Which of the lines in the listing that follows hold "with"? Pull each one out.

GIVEN MATERIAL: Begin

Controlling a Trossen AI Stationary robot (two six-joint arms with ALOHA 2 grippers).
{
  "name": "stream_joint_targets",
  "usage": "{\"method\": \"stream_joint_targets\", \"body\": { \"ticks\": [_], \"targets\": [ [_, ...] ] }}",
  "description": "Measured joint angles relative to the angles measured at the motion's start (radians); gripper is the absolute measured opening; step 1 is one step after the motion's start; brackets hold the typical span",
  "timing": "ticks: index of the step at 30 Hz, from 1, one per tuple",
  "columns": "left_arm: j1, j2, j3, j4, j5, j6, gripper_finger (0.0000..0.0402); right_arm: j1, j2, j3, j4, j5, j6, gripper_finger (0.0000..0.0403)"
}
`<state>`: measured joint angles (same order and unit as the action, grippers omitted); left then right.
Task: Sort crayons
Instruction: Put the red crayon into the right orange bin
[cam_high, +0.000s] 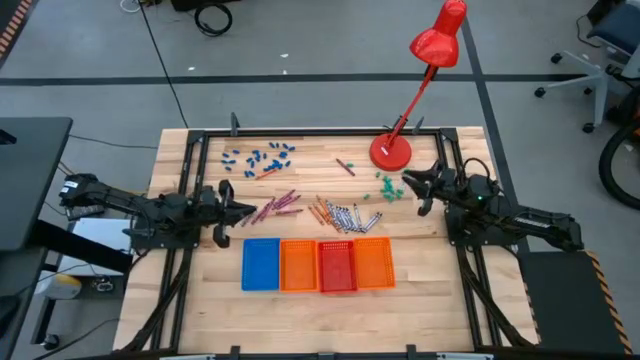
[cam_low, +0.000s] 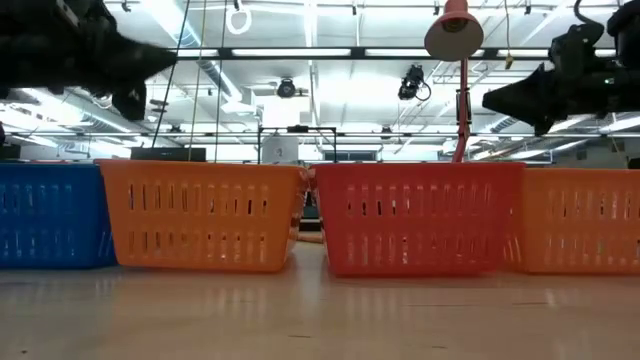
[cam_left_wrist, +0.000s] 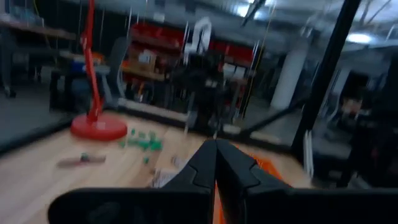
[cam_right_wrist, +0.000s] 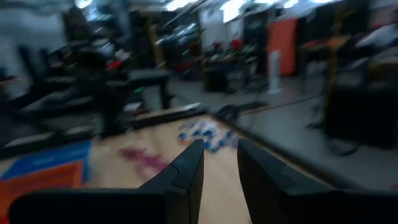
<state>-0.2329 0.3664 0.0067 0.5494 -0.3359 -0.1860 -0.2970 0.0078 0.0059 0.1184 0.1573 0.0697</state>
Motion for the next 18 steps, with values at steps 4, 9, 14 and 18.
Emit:
{"method": "stream_joint_targets", "body": {
  "ticks": [4,9,14,18],
  "targets": [
    [0.0,-0.001,0.0,0.16,-0.001,0.118,0.0014,0.0,0.0,0.0,0.082,0.077,0.006,0.0103],
    [0.0,-0.001,0.0,0.265,-0.002,0.269,0.0014,0.0,0.0,0.0,0.151,0.081,0.04,0.0103],
    [0.0,0.0,0.0,0.263,-0.002,0.384,0.0014,0.0,0.0,0.0,0.235,0.099,0.085,0.0103],
    [0.0,0.0,0.0,0.235,-0.002,0.375,0.0014,0.0,0.0,0.0,0.271,0.102,0.092,0.0103]
  ]
}}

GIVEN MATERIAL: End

> _RESULT_
Controlling a Trossen AI Stationary robot (two six-joint arms with ALOHA 2 grippers).
Motion for the next 18 steps, with values at steps 4, 9, 14 and 18.

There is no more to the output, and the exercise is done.